Exercise: Good for the Brain as Well as the Heart
March 21, 2007
by Jean Saunders, HSC School Wellness Director
When I put down Mary Carmichael’s Newsweek article, “Exercise and the Brain,” I stopped what I was doing (the dishes!) and insisted my family join me for an after-dinner walk. The article captured my undivided attention with its sub-heading: “Exercise does more than build muscles and help prevent heart disease. New science shows that it also boosts brainpower — and may offer hope in the battle against Alzheimer’s.”

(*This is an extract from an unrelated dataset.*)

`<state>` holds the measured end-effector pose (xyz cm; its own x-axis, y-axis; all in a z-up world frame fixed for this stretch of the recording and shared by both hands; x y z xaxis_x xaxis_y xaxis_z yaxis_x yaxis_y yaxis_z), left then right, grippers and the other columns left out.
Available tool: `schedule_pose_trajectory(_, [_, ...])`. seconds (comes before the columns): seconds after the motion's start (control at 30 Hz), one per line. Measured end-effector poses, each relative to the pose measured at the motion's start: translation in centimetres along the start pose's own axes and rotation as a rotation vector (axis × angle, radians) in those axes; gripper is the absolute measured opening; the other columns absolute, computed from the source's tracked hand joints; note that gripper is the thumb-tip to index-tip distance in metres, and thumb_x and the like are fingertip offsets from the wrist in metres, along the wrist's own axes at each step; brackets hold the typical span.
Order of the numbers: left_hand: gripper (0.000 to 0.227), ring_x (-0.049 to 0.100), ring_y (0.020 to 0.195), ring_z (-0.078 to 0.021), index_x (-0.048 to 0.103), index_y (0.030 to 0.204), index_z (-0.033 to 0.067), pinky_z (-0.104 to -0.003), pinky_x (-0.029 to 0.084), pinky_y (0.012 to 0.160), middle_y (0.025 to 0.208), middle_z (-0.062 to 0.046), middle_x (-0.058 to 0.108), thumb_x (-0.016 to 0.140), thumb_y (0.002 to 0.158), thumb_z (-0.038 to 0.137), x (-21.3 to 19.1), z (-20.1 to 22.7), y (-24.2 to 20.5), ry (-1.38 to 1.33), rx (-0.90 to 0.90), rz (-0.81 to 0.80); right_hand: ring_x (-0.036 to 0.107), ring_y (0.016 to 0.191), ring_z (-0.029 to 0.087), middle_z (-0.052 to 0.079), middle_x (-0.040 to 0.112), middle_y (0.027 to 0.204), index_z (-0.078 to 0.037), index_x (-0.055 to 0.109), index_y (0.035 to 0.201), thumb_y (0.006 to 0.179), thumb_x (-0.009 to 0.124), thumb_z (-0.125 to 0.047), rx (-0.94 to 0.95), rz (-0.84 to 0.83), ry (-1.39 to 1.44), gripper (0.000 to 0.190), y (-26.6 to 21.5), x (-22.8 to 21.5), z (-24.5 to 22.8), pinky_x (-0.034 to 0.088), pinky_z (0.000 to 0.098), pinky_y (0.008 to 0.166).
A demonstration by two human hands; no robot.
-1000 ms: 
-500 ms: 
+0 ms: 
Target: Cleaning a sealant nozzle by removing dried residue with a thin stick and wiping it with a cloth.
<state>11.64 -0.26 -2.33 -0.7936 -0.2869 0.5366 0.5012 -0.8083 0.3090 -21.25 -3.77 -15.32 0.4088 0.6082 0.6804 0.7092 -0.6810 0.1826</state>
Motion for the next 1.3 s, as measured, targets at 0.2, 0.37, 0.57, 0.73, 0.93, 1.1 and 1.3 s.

Carmichael reports on a soon-to-be-published study by University of Illinois researcher Charles Hillman. Hillman evaluated students’ physical abilities by measuring how many sit-ups and push-ups they could do in given period of time and how fast they could run a measured distance. He then compared these results with their math and reading scores on Illinois standardized tests. Hillman found that the fittest kids in his study were the ones with the “fittest” brains, even when other factors, like socio-economic status, were taken into consideration.
This study contributes to a growing body of evidence that shows that regular physical activity is critical to not only students’ health but also their ability to do well at school.
The Healthy States Initiative, a partnership of The Council of State Governments, the National Black Caucus of State Legislators and the National Hispanic Caucus of State Legislators, recently published a report (PDF) that summarizes the role of physical activity and physical education in schools.
The report states: “Research has shown that taking time out of the school day for physical activity or physical education does not harm test scores, but helps them.”
Read the report to learn about how a growing number of states are adopting legislation to promote increased access to physical education in schools. Our hope is that in the very near future, students in all 50 states will have daily PE as part of their school experience.